吲哚(Indole)是一类重要的精细化工产品和医药中间体,因其结构独特而具有广泛的生物活性,例如内源性植物生长素β-吲哚乙酸、天然的抗肿瘤药物长春碱等(习利平,宋新波,张丽娟.长春碱类抗肿瘤药的研究进展,药物评价研究,2011年第34卷第1期59-62页)。氢化吲哚酮是将吲哚分子中苯环部分或者吡咯环部分氢化、氧代得到的杂环化合物,近年研究表明含有吲哚酮母核的小分子化合物具有广泛的生物活性,可作为c-Met激酶抑制剂(王洁颖.2-吲哚酮类c-Met激酶抑制剂化合物的分子设计和活性评价.北京工业大学硕士学位论文,2013年)、酪氨酸激酶抑制剂(金辉.基于受体酪氨酸激酶抑制作用的2-吲哚酮类化合物的分子设计合成与药理活性筛选.安徽医科大学硕士学位论文,2011年)、抗肿瘤试剂(张屹,孟霞,秦大伟,张娟,刘文涛,段洪东.吲哚类抗肿瘤药物的研究进展,化工中间体,2011年第1期15-18页)。因此,该类化合物的合成方法一直是化学领域的研究热点。王维平采用乙烯基吡咯与不饱和醛在三甲基硅基保护的L-脯氨醇催化下以中等产率和较高对映选择性得到了系列多取代手性四氢吲哚衍生物(王维平.有机小分子催化的不对称“4+2”环加成反应构筑四氢吲哚类化合物的研究,兰州大学硕士学位论文,2011年),徐大国以2,5-二氯硝基苯为起始原料,经丙二酸二乙酯缩合、还原、环合,最后与乙酰氯进行傅-克酰化反应制得5-(2-氯乙酰基)-6-氯-1,3-二氢吲哚-2-酮,还与三乙基硅烷/三氟乙酸还原得到5-(2-氯乙基)-6-氯-1,3-二氢-吲哚酮衍生物(徐大国,蒋成君.5-(2-氯乙基)-6-氯-1,3-二氢-吲哚酮的合成,浙江化工,2013年第44卷第7期14-16页)。
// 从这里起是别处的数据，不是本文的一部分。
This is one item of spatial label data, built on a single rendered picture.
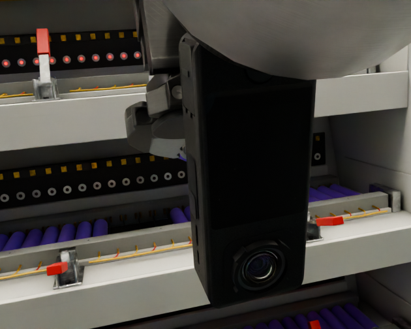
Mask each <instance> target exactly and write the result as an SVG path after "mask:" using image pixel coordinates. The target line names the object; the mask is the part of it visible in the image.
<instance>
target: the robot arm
mask: <svg viewBox="0 0 411 329"><path fill-rule="evenodd" d="M133 7H134V16H135V22H136V31H137V36H138V42H140V44H141V49H142V58H143V63H144V71H149V82H148V84H147V85H146V92H147V93H145V97H146V102H145V101H140V102H137V103H135V104H133V105H131V106H129V107H128V108H127V109H126V110H125V125H126V131H127V141H128V143H129V145H131V146H132V147H134V148H136V149H138V150H140V151H142V152H143V153H147V152H149V153H151V154H153V155H157V156H161V157H168V158H172V159H175V158H178V157H180V154H179V153H181V152H182V151H183V148H182V146H184V145H185V147H186V158H187V176H188V185H189V204H190V221H191V231H192V249H193V259H194V269H195V270H196V273H197V275H198V277H199V279H200V282H201V284H202V286H203V288H204V290H205V293H206V295H207V298H208V300H209V302H210V304H211V305H212V306H213V307H214V308H216V309H220V308H224V307H228V306H233V305H236V304H240V303H243V302H248V301H251V300H256V299H259V298H263V297H266V296H271V295H274V294H278V293H282V292H286V291H289V290H294V289H296V288H298V287H300V286H301V284H302V282H303V278H304V270H305V250H306V239H307V219H308V209H309V188H310V178H311V157H312V138H313V127H314V107H315V96H316V80H318V79H327V78H342V77H344V76H348V75H350V74H353V73H355V72H359V71H362V70H365V69H368V68H370V67H373V66H376V65H379V64H381V63H382V62H383V61H385V60H386V59H388V58H389V57H391V56H392V55H394V54H396V53H397V52H398V51H400V50H402V49H403V48H404V47H406V46H407V45H409V44H410V43H411V0H133Z"/></svg>
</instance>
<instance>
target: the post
mask: <svg viewBox="0 0 411 329"><path fill-rule="evenodd" d="M328 117H329V124H330V129H331V136H332V141H333V148H334V152H335V160H336V163H337V171H338V175H339V183H340V186H342V187H344V157H348V158H351V159H355V160H359V161H363V162H365V163H370V164H372V165H377V166H381V167H384V168H388V169H392V170H396V171H399V172H403V173H406V174H410V175H411V43H410V44H409V64H408V107H407V108H395V109H389V110H377V111H371V112H359V113H353V114H341V115H334V116H328ZM363 273H364V272H360V273H356V274H355V277H356V284H357V288H358V296H359V301H360V302H361V301H363ZM365 273H366V274H368V275H369V276H371V277H372V278H373V279H375V280H377V281H378V282H379V283H381V284H382V285H383V286H385V287H386V288H388V289H389V290H391V291H392V292H394V293H395V294H396V295H398V296H399V297H401V298H402V299H403V300H405V301H406V302H408V303H409V304H410V305H411V262H407V263H404V264H398V265H394V266H388V267H385V268H379V269H375V270H369V271H366V272H365Z"/></svg>
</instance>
肟醚是一类具有显著生理活性的化合物,具有很好的杀虫、杀螨、除草、抗菌、抗病毒等生物活性(范磊,崔建国,韦英亮,黄燕敏.具有生物活性的肟醚类化合物的研究进展,现代农药,2008年第7卷第2期6-12页)。此外,由于大多肟醚具有高效、低毒、低残留等优点,因此肟醚类化合物还是一类作用机制独特的农药,例如肟醚类杀菌剂霜脲霉(Cymoxan)和除草剂禾草灭(Alloxydim)、对尖音库蚊和家蝇具有较高活性的昆虫生长调节剂S-21149和S-21150、对梨红蜘蛛、柑橘红蜘蛛活性颇高的唑螨酯(Fenpyroximate)、对许多主要的一年生和多年生禾本科杂草有较好防除效果的喔草酯(Propaquizafop)等(柳爱平,姚建仁.肟醚(酯)农药活性化合物的研究与开发进展,农药,2004年第43卷第5期196-200页)。近年来以肟醚为主要药效团,研究开发的抗肿瘤活性化合物也有较多报道,例如黄燕敏从胆甾醇、豆甾醇为原料,制备得到3-取代、6-取代及22-取代甲氧基肟醚和苄氧基肟醚甾体化合物,抗肿瘤活性测试发现22-降-3β-羟基-22-苄氧肟基-豆甾-6-缩胺硫腙对人鼻咽癌细胞CNE-2的半数抑制浓度值为5.7μmol/L(黄燕敏,苏绍烊,贾琳怡,甘春芳,林啟福,孔二斌,崔建国.甾体肟醚化合物的合成及抗肿瘤活性研究,有机化学.2014年第34卷1816-1828页);张耀洲通过2-巯基-5-取代基-1,3,4-噻二唑经与β-氯苯丙酮取代、盐酸羟胺肟化和氯甲基噁二唑醚化反应,制备了六种3-(5-取代基-1,3,4-噻二唑-2-硫代基)-1-苯基丙酮-O-(5-苯基-1,3,4-噁二唑-2-甲基)肟醚化合物,活性测试发现该肟醚类对人黑色素瘤细胞株B16、人白血病细胞株HL60和人肝癌细胞株SMMC-7721的体外细胞毒活性(张耀洲,肖颖,杨俊杰,胡国强.肟醚噻二唑硫醚化合物的合成及其抗肿瘤活性,应用化学,2013年第30卷第4期383-388页)。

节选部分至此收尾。